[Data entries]
********
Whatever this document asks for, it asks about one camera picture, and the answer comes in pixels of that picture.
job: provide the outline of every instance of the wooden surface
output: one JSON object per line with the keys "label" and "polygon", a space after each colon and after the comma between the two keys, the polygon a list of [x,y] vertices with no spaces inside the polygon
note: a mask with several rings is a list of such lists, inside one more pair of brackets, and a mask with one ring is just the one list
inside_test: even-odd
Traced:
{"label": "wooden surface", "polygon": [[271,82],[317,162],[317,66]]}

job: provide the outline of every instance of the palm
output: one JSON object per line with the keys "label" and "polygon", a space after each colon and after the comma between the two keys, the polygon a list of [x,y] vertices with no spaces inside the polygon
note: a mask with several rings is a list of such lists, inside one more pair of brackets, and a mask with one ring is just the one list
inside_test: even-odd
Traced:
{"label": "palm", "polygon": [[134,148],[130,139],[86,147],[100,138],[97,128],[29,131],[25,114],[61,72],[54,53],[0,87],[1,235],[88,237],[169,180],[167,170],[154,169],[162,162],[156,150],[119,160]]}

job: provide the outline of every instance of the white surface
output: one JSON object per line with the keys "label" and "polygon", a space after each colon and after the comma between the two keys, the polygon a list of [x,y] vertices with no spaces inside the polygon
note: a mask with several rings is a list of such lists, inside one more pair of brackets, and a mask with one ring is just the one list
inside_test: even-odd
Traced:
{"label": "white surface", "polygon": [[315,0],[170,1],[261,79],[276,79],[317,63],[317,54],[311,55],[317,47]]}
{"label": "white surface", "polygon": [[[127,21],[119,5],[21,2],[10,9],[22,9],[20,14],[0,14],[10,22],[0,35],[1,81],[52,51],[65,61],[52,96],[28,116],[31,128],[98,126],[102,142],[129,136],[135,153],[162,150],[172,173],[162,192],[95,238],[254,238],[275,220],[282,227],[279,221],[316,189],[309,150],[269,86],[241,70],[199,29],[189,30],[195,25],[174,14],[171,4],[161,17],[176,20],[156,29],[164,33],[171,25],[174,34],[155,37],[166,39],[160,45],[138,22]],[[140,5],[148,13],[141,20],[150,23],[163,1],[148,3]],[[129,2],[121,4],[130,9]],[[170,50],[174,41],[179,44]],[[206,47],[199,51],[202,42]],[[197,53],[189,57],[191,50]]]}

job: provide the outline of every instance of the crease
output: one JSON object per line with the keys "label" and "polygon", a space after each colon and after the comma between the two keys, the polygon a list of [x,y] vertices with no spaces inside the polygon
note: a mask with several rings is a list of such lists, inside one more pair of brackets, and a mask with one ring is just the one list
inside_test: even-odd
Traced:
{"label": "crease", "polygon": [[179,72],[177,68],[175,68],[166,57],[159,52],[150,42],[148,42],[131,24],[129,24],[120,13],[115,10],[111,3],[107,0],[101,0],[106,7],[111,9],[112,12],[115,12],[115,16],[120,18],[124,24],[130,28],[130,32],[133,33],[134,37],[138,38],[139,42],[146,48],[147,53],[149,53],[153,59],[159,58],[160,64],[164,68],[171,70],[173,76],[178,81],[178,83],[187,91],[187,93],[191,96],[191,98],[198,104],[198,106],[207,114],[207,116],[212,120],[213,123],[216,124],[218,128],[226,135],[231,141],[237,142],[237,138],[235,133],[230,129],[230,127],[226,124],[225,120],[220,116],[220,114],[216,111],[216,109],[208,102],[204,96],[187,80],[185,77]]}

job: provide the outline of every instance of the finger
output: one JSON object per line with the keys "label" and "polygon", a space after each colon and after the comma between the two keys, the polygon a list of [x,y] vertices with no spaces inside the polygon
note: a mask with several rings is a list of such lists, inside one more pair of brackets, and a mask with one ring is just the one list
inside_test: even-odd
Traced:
********
■ **YOUR TASK**: Write the entries above out again. Match them exactly.

■ **ANSWER TO THIS PROBLEM**:
Whatever this document asks for, it asks about one camera picture, and the answer comes in pixels of that picture.
job: provide the outline of every instance of the wooden surface
output: one JSON object per line with the keys "label" and "polygon", a space after each colon and after the comma between the two keys, the polygon a list of [x,y] vertices with no spaces inside the polygon
note: a mask with several rings is a list of such lists, inside one more pair of brackets, and a mask with one ring is just the one list
inside_test: even-odd
Traced:
{"label": "wooden surface", "polygon": [[271,82],[317,162],[317,66]]}

job: provide the outline of every instance of the palm
output: one JSON object per line with the keys "label" and "polygon", a space after each colon and after the comma between the two keys, the polygon a list of [x,y] vertices with no spaces inside the polygon
note: a mask with several rings is a list of such lists, inside one more pair of brackets, and a mask with one ring is just the one list
inside_test: even-odd
Traced:
{"label": "palm", "polygon": [[134,148],[130,139],[86,147],[100,138],[97,128],[29,131],[25,114],[61,72],[54,53],[0,87],[1,235],[88,237],[169,180],[167,170],[154,169],[162,162],[156,150],[119,160]]}

job: provide the outline of every instance of the white surface
output: one JSON object per line with the keys "label" and "polygon", a space after each colon and after the comma between the two keys, the polygon a list of [x,y] vertices with no spaces inside the polygon
note: a mask with several rings is a list of such lists, inside one more pair of brackets, and a mask with one ring is just the one list
inside_test: even-odd
Traced:
{"label": "white surface", "polygon": [[315,0],[170,1],[261,79],[276,79],[317,63],[317,54],[311,55],[317,47]]}
{"label": "white surface", "polygon": [[[127,21],[119,5],[21,2],[10,9],[22,9],[20,14],[0,14],[10,22],[0,35],[1,81],[52,51],[65,61],[52,96],[28,116],[31,128],[98,126],[102,142],[129,136],[135,153],[162,150],[172,173],[162,192],[95,238],[254,238],[275,220],[282,227],[279,221],[316,189],[309,150],[269,86],[241,70],[199,29],[189,30],[195,25],[174,14],[171,4],[161,17],[176,20],[156,29],[164,33],[171,25],[174,34],[155,37],[166,39],[160,45],[138,22]],[[140,5],[148,13],[141,20],[150,23],[163,1],[148,3]],[[129,2],[121,4],[130,9]],[[170,50],[174,41],[179,44]],[[206,47],[199,51],[202,42]],[[197,53],[189,57],[191,50]]]}

job: provide the outline of every instance of the crease
output: one JSON object per line with the keys "label" and "polygon", a space after each colon and after the comma between the two keys, the polygon a list of [x,y] vertices with no spaces inside the polygon
note: a mask with several rings is a list of such lists, inside one more pair of brackets, and a mask with one ring is just the one list
inside_test: even-odd
Traced:
{"label": "crease", "polygon": [[179,72],[177,68],[175,68],[166,57],[159,52],[150,42],[148,42],[131,24],[129,24],[120,13],[115,10],[111,3],[107,0],[101,0],[106,7],[111,9],[112,12],[115,12],[115,16],[120,18],[124,24],[130,28],[130,32],[133,33],[134,37],[138,38],[139,42],[146,48],[147,53],[149,53],[153,59],[159,58],[160,64],[164,68],[171,70],[173,76],[178,81],[178,83],[187,91],[187,93],[191,96],[191,98],[198,104],[198,106],[207,114],[207,116],[212,120],[213,123],[216,124],[218,128],[226,135],[231,141],[237,142],[237,138],[235,133],[230,129],[230,127],[226,124],[225,120],[220,116],[220,114],[216,111],[216,109],[208,102],[204,96],[187,80],[185,77]]}

job: provide the outline of every instance of the finger
output: one JSON object per line with the keys "label" and "polygon", a space after each colon and after the comma between the two keys, the polygon a list of [x,y] vertices with no spaces inside the polygon
note: a mask with several rings is a list of such lists, inside one more pair of brackets, and a mask with one ring is just the one list
inside_test: even-odd
Traced:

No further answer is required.